My Take | India – the democratic economic giant that disappoints
- America may want to use India as part of the Asian bulwark against China, but in the process, it is inadvertently exposing its atrocities, past and present

Part of this containment strategy is to air incessantly the dirty laundry of China, and to sanitise that of America and of its ally. In any case, India, usually billed as the world’s largest democracy (in terms of population), has always been given a free pass by the Western media when it comes to atrocious behaviour, whether domestically or internationally.
Now it’s especially important for Washington to keep India happy. After all, the “pivot to Asia” means expanding from Asia-Pacific to “Indo-Pacific”, with the Indian Ocean being India’s front yard.

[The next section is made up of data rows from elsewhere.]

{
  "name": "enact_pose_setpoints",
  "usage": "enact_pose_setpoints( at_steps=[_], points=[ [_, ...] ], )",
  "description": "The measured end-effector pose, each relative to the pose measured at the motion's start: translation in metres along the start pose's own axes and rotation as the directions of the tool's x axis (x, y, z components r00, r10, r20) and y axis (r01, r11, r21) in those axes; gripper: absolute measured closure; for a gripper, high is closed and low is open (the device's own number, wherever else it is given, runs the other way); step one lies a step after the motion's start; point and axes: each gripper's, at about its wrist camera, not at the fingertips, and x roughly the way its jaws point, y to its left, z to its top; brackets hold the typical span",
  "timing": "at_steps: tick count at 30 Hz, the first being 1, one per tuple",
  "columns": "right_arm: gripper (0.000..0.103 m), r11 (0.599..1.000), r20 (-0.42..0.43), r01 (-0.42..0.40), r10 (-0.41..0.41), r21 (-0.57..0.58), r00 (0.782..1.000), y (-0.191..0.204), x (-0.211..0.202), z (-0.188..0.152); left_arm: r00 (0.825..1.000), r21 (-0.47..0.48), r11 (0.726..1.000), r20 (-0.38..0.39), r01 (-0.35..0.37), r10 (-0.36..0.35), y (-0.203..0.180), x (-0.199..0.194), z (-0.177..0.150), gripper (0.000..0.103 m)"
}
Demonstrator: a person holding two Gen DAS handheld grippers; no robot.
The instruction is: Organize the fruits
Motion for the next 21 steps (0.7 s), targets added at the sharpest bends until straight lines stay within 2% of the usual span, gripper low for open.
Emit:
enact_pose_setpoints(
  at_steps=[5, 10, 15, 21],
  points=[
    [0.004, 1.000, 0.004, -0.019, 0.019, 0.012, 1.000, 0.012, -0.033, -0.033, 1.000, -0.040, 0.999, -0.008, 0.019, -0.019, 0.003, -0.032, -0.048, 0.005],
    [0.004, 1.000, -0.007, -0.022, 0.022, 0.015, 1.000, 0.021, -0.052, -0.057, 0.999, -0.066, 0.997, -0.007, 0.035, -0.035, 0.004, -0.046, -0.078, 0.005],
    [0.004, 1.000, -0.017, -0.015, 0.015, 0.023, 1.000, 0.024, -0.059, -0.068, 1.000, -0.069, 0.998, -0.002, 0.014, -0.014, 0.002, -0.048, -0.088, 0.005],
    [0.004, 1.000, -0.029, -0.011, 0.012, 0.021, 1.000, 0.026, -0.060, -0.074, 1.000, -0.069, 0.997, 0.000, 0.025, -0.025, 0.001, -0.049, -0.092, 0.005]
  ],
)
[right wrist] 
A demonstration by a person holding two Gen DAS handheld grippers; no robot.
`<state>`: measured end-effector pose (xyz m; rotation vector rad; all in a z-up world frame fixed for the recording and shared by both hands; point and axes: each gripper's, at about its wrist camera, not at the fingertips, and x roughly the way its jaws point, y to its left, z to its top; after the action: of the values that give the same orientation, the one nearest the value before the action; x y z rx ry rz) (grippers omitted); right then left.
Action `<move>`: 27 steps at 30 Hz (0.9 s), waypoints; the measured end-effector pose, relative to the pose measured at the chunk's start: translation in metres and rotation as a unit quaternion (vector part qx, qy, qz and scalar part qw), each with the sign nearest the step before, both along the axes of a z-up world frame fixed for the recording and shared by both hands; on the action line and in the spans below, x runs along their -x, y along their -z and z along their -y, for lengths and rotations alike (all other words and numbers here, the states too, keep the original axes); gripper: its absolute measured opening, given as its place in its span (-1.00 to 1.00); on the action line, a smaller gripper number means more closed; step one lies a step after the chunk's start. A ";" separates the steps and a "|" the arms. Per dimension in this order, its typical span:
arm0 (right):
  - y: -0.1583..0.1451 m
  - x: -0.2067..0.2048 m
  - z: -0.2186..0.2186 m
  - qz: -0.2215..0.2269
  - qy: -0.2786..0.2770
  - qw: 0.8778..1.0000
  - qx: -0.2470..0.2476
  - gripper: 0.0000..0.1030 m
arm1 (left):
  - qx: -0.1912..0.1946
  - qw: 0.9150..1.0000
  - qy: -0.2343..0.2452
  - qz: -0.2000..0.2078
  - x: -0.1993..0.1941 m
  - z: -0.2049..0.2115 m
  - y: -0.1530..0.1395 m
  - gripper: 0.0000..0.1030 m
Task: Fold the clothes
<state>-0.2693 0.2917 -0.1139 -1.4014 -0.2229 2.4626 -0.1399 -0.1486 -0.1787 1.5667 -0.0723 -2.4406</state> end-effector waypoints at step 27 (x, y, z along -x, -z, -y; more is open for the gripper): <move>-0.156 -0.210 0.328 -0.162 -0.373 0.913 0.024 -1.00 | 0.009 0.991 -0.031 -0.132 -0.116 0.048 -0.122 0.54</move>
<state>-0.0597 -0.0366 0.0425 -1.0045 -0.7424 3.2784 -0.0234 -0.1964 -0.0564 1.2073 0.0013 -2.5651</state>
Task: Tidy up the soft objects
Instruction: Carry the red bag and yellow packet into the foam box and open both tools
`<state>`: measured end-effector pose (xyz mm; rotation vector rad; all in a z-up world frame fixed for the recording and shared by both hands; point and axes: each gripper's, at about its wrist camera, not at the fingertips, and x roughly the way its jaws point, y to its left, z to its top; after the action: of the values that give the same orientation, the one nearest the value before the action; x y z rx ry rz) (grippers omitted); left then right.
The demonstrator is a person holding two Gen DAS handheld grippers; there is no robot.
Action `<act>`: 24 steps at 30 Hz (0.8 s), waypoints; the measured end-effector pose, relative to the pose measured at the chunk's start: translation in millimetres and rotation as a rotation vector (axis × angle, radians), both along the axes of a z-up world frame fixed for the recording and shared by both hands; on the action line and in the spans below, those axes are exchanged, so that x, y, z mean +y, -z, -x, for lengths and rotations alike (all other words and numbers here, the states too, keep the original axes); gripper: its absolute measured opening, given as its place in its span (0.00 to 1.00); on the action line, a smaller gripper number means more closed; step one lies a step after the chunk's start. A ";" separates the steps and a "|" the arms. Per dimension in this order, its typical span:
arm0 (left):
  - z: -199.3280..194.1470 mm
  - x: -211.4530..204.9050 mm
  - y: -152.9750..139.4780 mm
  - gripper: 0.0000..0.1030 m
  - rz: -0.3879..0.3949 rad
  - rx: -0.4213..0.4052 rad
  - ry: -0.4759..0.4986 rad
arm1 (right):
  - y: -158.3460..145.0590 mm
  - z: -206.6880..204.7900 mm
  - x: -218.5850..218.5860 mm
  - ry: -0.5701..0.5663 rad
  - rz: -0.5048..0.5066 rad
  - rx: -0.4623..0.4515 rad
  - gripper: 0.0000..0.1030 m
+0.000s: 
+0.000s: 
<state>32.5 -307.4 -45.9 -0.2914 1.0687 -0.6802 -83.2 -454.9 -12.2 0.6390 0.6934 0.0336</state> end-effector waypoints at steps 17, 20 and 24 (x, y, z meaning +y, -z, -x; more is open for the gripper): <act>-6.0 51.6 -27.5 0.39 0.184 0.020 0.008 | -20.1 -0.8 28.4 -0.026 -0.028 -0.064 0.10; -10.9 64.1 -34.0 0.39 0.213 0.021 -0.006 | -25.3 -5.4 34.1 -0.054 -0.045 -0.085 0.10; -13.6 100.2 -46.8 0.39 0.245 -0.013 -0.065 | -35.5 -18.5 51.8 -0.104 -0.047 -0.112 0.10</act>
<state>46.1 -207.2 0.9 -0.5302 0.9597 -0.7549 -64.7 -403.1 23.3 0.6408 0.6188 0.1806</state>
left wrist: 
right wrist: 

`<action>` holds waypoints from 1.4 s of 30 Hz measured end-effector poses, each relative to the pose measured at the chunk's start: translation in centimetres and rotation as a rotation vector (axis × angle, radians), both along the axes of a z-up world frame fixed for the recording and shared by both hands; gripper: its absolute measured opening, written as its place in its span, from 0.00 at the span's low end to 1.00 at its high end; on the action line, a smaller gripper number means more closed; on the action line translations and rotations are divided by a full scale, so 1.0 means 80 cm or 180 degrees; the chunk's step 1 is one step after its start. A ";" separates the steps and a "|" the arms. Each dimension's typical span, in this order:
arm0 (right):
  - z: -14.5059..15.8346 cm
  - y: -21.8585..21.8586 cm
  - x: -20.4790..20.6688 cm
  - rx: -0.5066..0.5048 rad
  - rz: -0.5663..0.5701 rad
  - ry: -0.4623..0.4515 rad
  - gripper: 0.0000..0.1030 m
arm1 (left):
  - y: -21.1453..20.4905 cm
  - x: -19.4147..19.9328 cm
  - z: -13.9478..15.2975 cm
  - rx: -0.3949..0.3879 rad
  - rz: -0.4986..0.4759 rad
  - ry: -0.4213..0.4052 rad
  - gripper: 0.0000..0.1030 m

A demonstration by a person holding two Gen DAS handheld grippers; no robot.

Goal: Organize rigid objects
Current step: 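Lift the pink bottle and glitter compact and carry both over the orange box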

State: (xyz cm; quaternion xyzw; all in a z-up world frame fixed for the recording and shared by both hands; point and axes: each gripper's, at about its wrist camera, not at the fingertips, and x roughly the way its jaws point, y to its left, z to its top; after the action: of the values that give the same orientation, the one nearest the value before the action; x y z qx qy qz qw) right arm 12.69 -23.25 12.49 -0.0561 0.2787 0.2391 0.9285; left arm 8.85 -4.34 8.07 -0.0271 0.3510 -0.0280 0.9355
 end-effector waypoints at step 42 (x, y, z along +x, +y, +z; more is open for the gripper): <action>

New Delhi’s crackdowns against farmers’ protests, and some of their supporters and journalists who report on them, have a greater subtext. Justified or not, the farmers are against reform laws that aim to liberalise the agricultural sector. Many of them are Punjabi Sikhs, and they never forget state-sponsored atrocities committed against their parents and grandparents in the mid-1980s, when they were also agitating to protect their own farming interests, along with demands for autonomy.
Exactly five years before Tiananmen, during the first week of June in 1984, the Indian military raided the Harmandir Sahib (Golden Temple) in Amritsar, Punjab, where top Sikh leaders were holed up. The operation resulted in deaths that ranged in estimates from hundreds to many thousands.